Replacing RBAC with ReBAC in MAAS: Embedding OpenFGA for Fine-Grained Access Control
Table of Contents
Replacing RBAC with ReBAC in MAAS: Embedding OpenFGA for Fine-Grained Access Control
Hello everyone,
In this post I want to share the work I did to bring relationship-based access control (ReBAC) to MAAS by embedding OpenFGA directly into the region controller. This replaces the previous permission layer based on roles (RBAC) with a much more flexible, fine-grained model powered by OpenFGA, the open-source implementation of Google’s Zanzibar authorization system.

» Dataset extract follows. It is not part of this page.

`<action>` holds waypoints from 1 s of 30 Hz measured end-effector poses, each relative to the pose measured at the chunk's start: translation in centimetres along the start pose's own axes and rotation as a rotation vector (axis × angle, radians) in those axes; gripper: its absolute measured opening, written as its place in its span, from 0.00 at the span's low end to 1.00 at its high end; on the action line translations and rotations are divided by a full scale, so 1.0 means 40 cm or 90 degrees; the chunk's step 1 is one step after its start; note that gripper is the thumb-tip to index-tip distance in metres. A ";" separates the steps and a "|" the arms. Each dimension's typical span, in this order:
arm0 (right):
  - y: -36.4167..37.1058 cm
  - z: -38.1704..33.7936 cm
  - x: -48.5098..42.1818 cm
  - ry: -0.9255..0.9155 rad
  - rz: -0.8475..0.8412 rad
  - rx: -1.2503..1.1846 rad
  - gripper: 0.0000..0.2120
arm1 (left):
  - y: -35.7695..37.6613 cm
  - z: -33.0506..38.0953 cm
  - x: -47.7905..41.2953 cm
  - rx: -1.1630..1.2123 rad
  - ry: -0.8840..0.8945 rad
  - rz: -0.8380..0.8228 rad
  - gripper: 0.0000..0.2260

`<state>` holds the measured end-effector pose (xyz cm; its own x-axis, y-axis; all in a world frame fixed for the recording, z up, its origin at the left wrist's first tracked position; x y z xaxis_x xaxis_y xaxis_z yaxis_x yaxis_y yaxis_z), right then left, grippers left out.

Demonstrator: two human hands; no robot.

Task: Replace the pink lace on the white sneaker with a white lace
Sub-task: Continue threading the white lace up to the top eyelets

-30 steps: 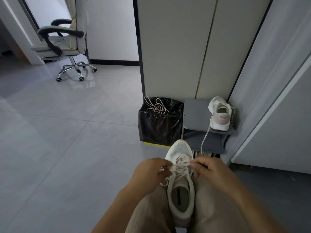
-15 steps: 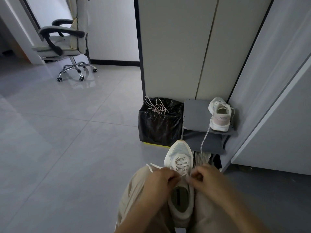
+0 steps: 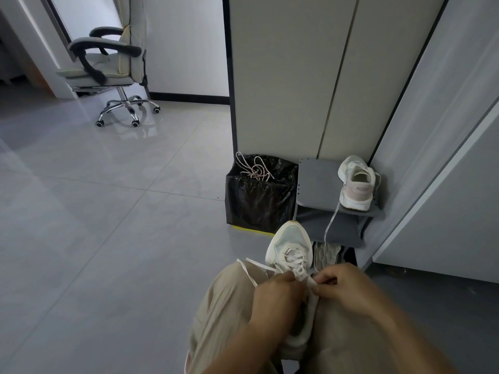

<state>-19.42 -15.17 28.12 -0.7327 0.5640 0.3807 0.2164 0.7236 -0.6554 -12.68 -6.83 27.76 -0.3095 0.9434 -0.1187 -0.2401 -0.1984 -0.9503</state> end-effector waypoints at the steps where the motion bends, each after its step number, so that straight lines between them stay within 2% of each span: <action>1: 0.000 0.000 0.000 0.000 0.002 0.000 0.04 | -0.004 0.006 -0.001 0.002 0.002 -0.002 0.09; 6: 0.002 0.002 0.001 -0.002 -0.012 0.007 0.04 | 0.024 -0.007 -0.017 0.085 -0.011 0.005 0.08; 8: 0.005 0.003 0.000 -0.003 -0.023 0.021 0.05 | 0.030 -0.004 -0.013 0.172 0.011 0.012 0.13; 10: 0.008 0.002 0.000 -0.006 -0.035 0.030 0.05 | 0.021 -0.009 -0.015 0.187 -0.006 0.033 0.19; 15: 0.011 0.010 -0.005 -0.004 -0.031 0.056 0.05 | 0.019 -0.016 -0.030 0.204 -0.040 -0.079 0.12; 18: 0.015 0.013 -0.007 -0.005 -0.027 0.064 0.04 | 0.029 -0.017 -0.047 0.186 -0.052 -0.142 0.11; 23: 0.010 0.003 -0.002 -0.023 -0.002 0.083 0.04 | 0.053 0.009 -0.033 0.101 0.008 -0.229 0.14; 27: 0.011 0.002 -0.002 -0.026 -0.007 0.076 0.04 | 0.039 -0.004 -0.027 0.120 -0.021 -0.197 0.16; 30: 0.011 0.005 -0.001 -0.032 0.001 0.090 0.04 | -0.001 -0.023 -0.015 0.200 -0.073 -0.095 0.09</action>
<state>-19.43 -14.93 27.69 -0.7642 0.5426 0.3486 0.1275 0.6570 -0.7430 -11.63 -7.15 27.61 -0.3469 0.9356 0.0649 -0.5560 -0.1494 -0.8177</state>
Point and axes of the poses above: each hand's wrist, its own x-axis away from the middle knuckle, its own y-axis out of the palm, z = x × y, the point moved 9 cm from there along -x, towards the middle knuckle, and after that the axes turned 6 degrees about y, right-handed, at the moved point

MAAS 3.8 ships this as the built-in authorization system. The legacy Canonical RBAC integration is deprecated in 3.8 and fully removed in MAAS 4.0.
Why Move from RBAC to ReBAC?
The old RBAC model in MAAS was built around static roles: admin and user. While simple, it was limiting:
- No per-resource-pool permissions. You were either an admin with full control or a regular user with limited global access.
- External dependency on Canonical RBAC. The RBAC service was a separate product that had to be deployed and maintained alongside MAAS.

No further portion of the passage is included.